These records contain pictures, which must be left out; copy exactly the lines from the one with "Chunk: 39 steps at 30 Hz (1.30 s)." up to and including the one with "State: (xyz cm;".

Segment Start: Information given

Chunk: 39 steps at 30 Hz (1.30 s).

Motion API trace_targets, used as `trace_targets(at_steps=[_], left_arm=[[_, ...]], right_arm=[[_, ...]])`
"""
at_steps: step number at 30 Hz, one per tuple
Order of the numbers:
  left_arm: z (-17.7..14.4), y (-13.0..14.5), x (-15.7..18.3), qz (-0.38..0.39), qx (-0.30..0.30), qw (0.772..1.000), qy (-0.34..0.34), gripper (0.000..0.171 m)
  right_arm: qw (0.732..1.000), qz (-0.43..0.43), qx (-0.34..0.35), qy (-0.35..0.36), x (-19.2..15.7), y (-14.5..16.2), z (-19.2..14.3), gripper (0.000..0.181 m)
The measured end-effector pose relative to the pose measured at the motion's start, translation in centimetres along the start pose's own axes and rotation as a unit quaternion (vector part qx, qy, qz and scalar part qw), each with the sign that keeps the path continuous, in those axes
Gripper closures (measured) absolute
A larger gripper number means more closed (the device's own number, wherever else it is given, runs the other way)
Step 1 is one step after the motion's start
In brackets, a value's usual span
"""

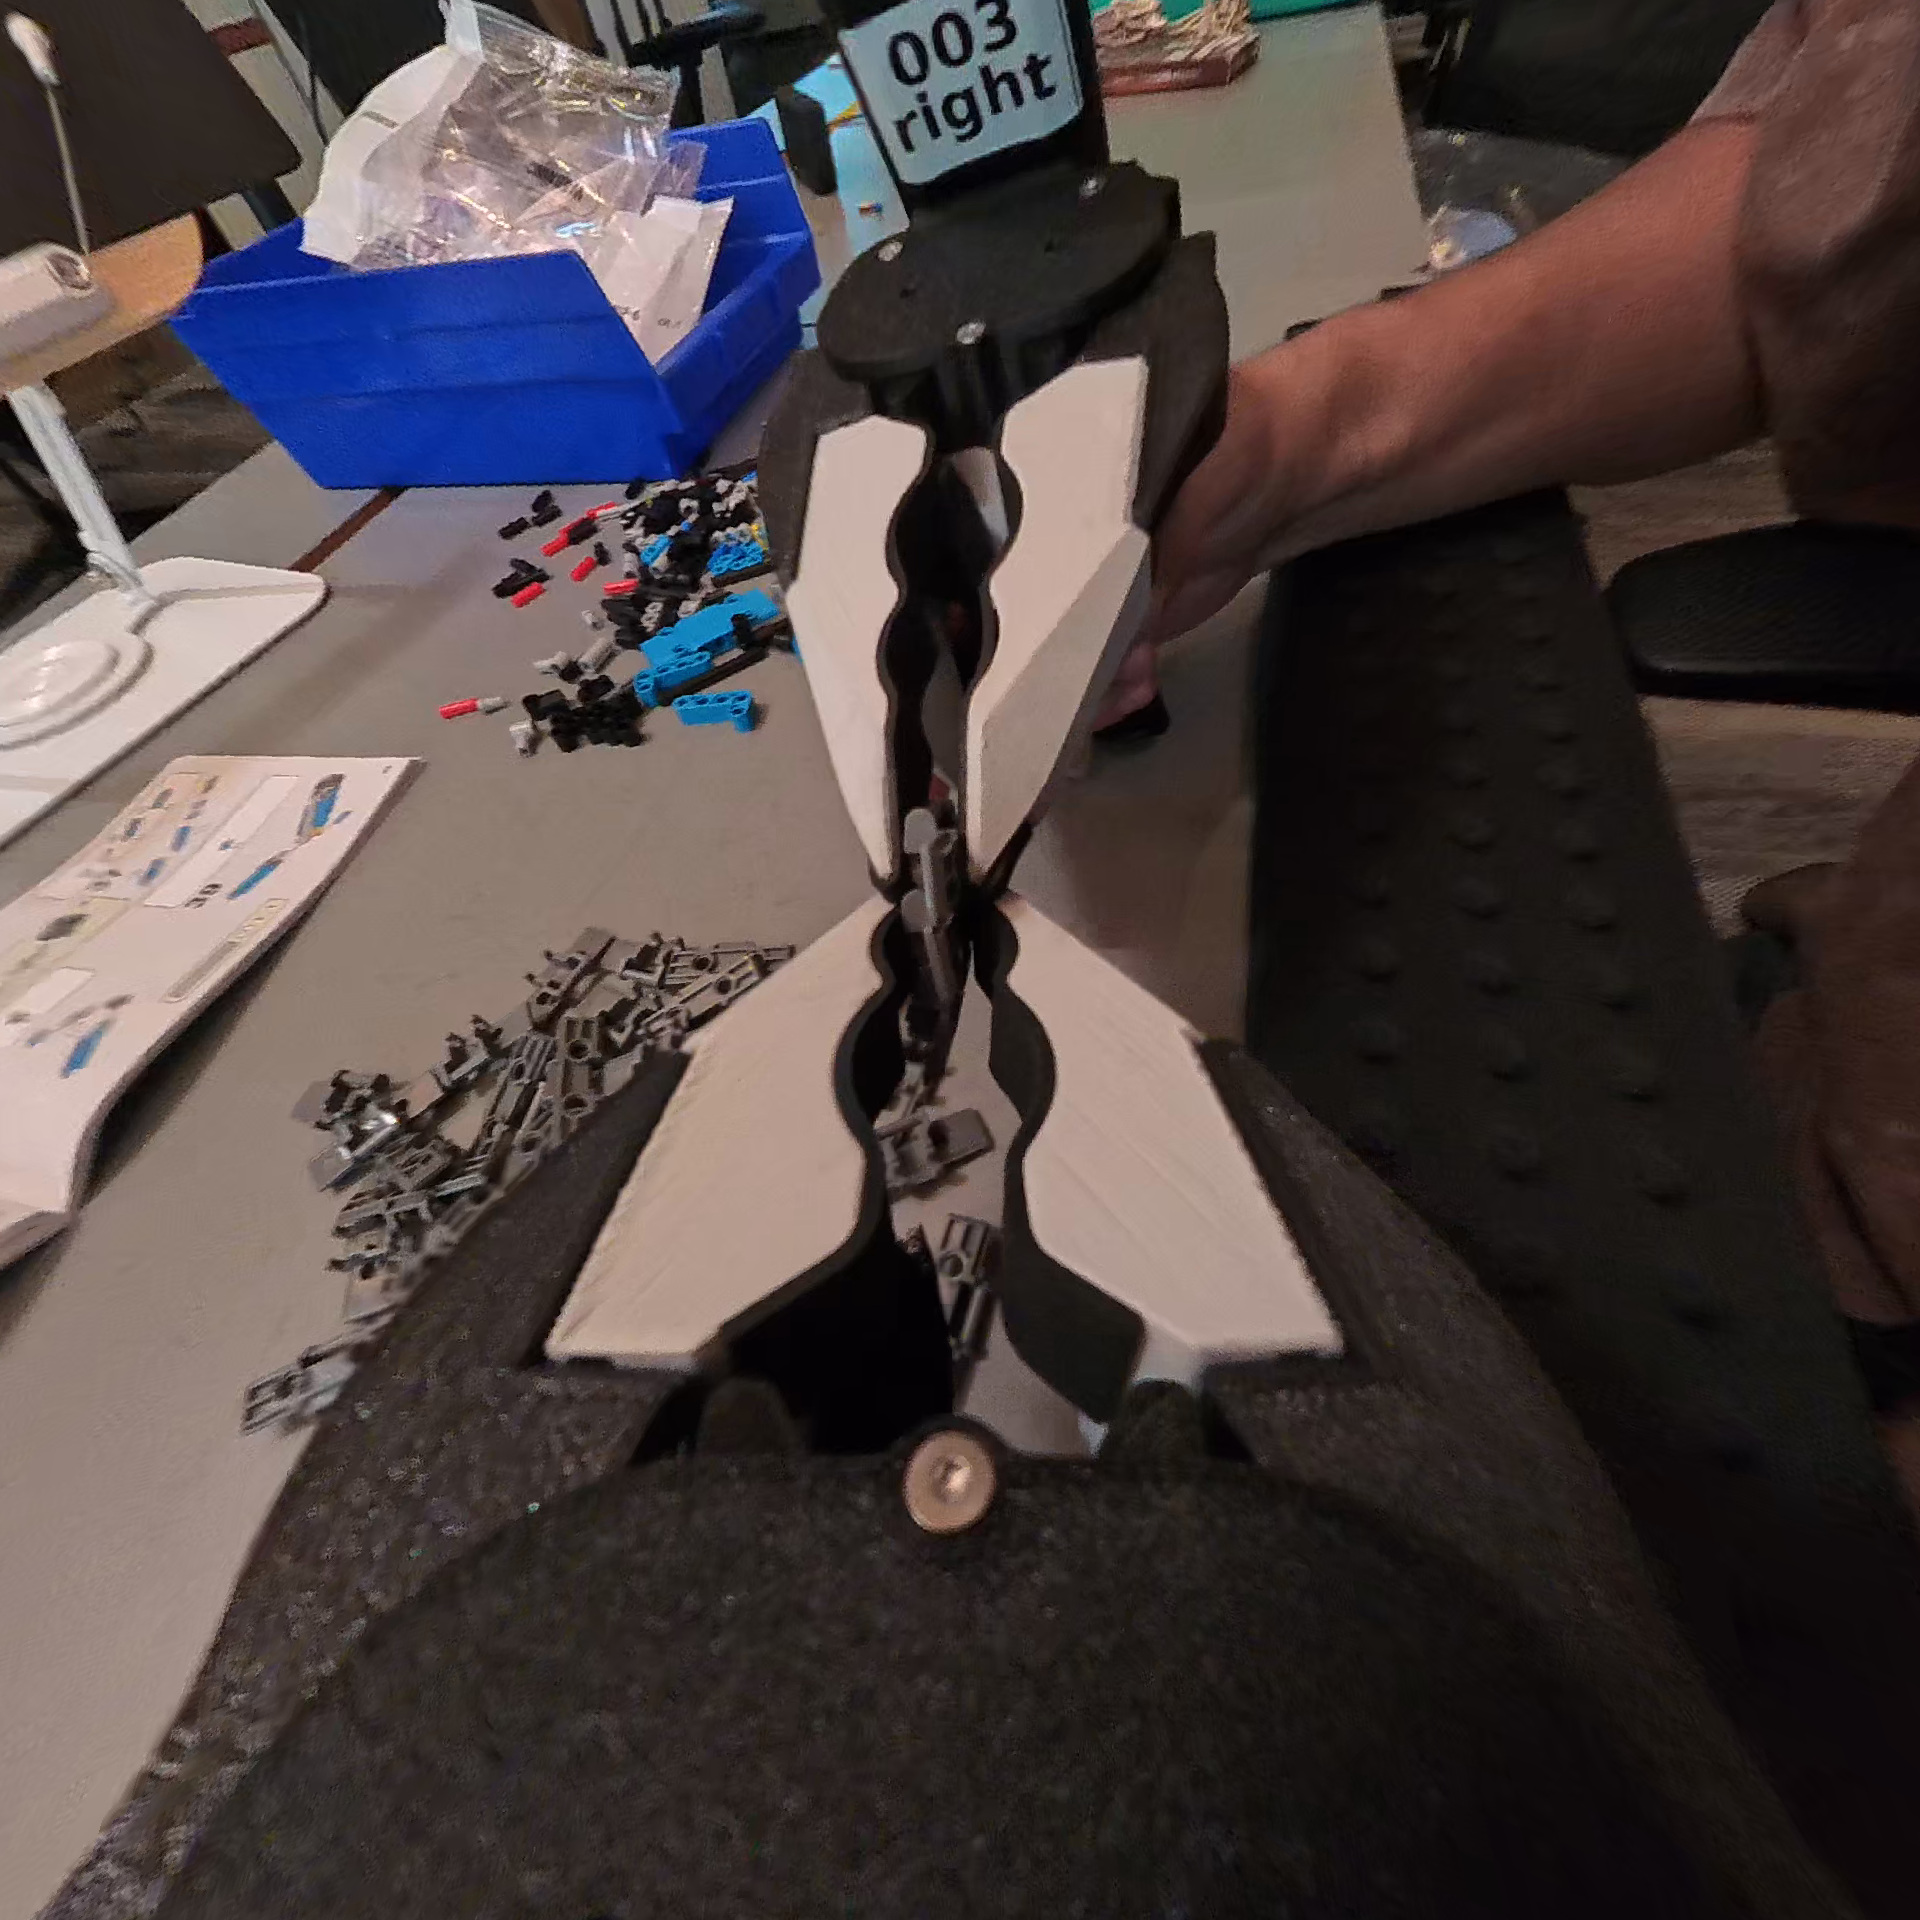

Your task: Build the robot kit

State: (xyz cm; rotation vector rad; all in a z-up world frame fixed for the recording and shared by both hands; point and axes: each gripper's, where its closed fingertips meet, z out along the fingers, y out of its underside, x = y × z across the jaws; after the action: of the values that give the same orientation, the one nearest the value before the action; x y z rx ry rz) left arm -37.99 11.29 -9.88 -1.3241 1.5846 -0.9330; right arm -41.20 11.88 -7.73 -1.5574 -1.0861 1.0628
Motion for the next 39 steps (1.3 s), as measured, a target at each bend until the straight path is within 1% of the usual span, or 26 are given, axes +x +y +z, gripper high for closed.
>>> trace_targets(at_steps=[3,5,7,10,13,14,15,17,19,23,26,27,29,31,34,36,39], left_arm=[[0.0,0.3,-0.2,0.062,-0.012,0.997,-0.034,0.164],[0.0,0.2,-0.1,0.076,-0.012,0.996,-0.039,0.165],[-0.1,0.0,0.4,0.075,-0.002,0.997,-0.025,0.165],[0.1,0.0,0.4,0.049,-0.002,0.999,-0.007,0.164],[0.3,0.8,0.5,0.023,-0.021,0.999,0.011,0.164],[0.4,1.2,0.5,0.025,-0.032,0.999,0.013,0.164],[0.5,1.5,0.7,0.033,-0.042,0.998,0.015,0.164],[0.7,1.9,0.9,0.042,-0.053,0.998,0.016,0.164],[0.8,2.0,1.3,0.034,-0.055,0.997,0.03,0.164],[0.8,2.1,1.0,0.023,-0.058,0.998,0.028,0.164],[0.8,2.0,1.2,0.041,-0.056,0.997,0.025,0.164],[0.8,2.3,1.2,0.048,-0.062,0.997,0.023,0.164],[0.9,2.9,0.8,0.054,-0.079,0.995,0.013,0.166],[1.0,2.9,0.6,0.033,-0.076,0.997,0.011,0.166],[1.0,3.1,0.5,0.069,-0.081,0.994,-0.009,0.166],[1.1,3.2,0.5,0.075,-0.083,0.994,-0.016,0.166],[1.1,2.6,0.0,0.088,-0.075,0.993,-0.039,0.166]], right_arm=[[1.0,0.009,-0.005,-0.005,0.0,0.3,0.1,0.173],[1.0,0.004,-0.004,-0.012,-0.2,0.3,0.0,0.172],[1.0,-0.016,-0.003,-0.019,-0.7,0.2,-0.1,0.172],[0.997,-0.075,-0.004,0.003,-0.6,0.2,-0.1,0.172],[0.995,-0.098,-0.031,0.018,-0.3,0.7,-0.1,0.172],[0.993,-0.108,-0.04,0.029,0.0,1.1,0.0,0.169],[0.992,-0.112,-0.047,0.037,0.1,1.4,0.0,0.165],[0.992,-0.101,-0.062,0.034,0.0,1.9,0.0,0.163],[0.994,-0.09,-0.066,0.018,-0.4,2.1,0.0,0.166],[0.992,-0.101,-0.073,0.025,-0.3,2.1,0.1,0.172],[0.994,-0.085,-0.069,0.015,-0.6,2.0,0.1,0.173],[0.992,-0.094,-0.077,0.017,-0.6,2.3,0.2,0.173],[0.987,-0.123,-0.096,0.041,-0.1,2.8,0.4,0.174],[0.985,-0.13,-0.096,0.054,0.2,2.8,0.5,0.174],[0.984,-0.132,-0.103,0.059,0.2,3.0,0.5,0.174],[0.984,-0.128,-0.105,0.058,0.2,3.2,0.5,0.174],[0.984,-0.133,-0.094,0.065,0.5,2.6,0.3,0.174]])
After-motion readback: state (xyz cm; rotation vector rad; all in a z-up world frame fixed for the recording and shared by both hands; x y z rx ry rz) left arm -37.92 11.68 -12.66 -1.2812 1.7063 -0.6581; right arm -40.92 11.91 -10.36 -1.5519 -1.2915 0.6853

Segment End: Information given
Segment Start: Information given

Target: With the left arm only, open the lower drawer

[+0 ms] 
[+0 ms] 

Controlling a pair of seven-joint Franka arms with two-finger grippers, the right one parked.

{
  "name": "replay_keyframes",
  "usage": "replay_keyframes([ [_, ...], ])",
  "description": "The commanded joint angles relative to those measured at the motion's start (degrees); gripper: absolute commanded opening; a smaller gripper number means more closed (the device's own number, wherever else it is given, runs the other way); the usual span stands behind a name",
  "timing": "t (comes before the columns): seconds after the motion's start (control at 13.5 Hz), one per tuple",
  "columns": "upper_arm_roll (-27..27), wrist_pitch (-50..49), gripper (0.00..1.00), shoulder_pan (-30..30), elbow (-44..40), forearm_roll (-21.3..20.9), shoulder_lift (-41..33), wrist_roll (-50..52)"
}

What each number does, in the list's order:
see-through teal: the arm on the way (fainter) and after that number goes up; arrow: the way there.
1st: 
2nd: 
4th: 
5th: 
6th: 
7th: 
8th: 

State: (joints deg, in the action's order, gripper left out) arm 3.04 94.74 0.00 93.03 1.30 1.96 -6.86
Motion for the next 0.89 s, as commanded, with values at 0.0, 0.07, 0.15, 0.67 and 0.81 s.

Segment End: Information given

**Result for this exercise:**
Chunk: 39 steps at 30 Hz (1.30 s).

Motion API trace_targets, used as `trace_targets(at_steps=[_], left_arm=[[_, ...]], right_arm=[[_, ...]])`
"""
at_steps: step number at 30 Hz, one per tuple
Order of the numbers:
  left_arm: z (-17.7..14.4), y (-13.0..14.5), x (-15.7..18.3), qz (-0.38..0.39), qx (-0.30..0.30), qw (0.772..1.000), qy (-0.34..0.34), gripper (0.000..0.171 m)
  right_arm: qw (0.732..1.000), qz (-0.43..0.43), qx (-0.34..0.35), qy (-0.35..0.36), x (-19.2..15.7), y (-14.5..16.2), z (-19.2..14.3), gripper (0.000..0.181 m)
The measured end-effector pose relative to the pose measured at the motion's start, translation in centimetres along the start pose's own axes and rotation as a unit quaternion (vector part qx, qy, qz and scalar part qw), each with the sign that keeps the path continuous, in those axes
Gripper closures (measured) absolute
A larger gripper number means more closed (the device's own number, wherever else it is given, runs the other way)
Step 1 is one step after the motion's start
In brackets, a value's usual span
"""


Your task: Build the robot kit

State: (xyz cm; rotation vector rad; all in a z-up world frame fixed for the recording and shared by both hands; point and axes: each gripper's, where its closed fingertips meet, z out along the fingers, y out of its underside, x = y × z across the jaws; after the action: of the values that give the same orientation, the one nearest the value before the action; x y z rx ry rz) left arm -37.99 11.29 -9.88 -1.3241 1.5846 -0.9330; right arm -41.20 11.88 -7.73 -1.5574 -1.0861 1.0628

The output requires no further additions.